2021, 11 de agosto, estou em São Paulo, almoço anual da confraria, quando nós outros, curtidores das letras jurídicas, comemoramos a data. Estou no Largo de São Francisco. Situada na mesma avenida da velha Faculdade, resiste uma livraria, Casa do Livro Jurídico.
Realizo hoje um desejo por décadas acalentado, desejo maduro: adquiri o Tratado de Direito Privado, do nosso Pontes de Miranda.
A obra, conquanto dela emane o sentido das coisas antigas chanceladas pelo tempo, encontra-se perfeita, diria mesmo: intacta. Raridade encontrar.
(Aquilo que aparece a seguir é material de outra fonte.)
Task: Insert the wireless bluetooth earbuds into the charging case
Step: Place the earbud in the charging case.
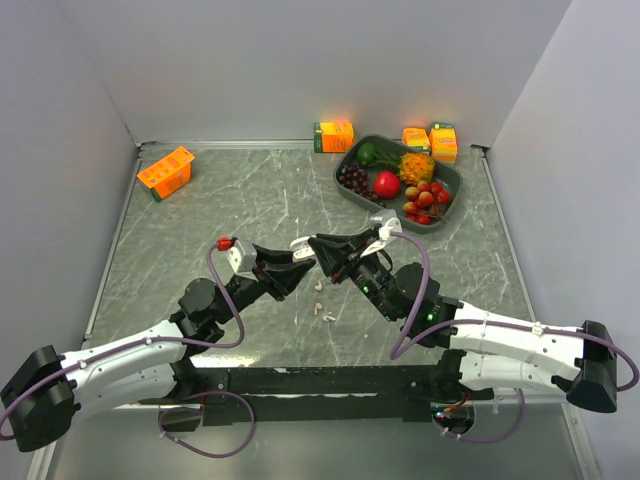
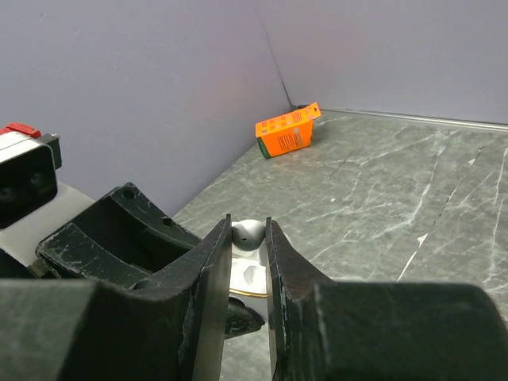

O alagoano Pontes de Miranda, nascido em 1892, produziu uma obra inacreditável, em quantidade e qualidade. A obra é a certidão, para o mundo, do que o Brasil pode ser. Hoje, extraviada a atmosfera de esperança, acho que é nosso futuro do pretérito.
Desse Mestre, dessa sua obra magna, busco o estilo e a maneira de pensar.
E vem sempre a pergunta: como ele conseguiu? Ele mesmo respondia, galhofeiro, que mantinha sete sábios alemães acorrentados em seu sótão.
Mas vem ao mesmo tempo a pergunta de sempre: o que caracteriza um clássico, ou seja, as obras que transcendem o seu tempo?
Pareceu-me que agora, proprietário do Tratado, passo a outra etapa da vida, na linha existencial. A obra equivale, portanto, a um salvo-conduto a essa outra etapa, que planejo viver com o gosto que o milagre da vida sugere.
Mas também em termos materiais: adquiri meu latifúndio, 60 volumes a serem percorridos.
O que diria, do alto, do outro lado do tempo, aquele antropólogo, senhor de biblioteca tão diversa, vendo seu filho, a criança de outrora, que ele acalentou, agora cinquentão, agora grisalho, buscando no passado o precioso amuleto do futuro.
Realizado, cumprimento o livreiro, esse que cuidou da obra, pessoa especial, e ganho as ruas do centro de São Paulo, entre prédios e passantes de todos os tipos, nessa manhã fria.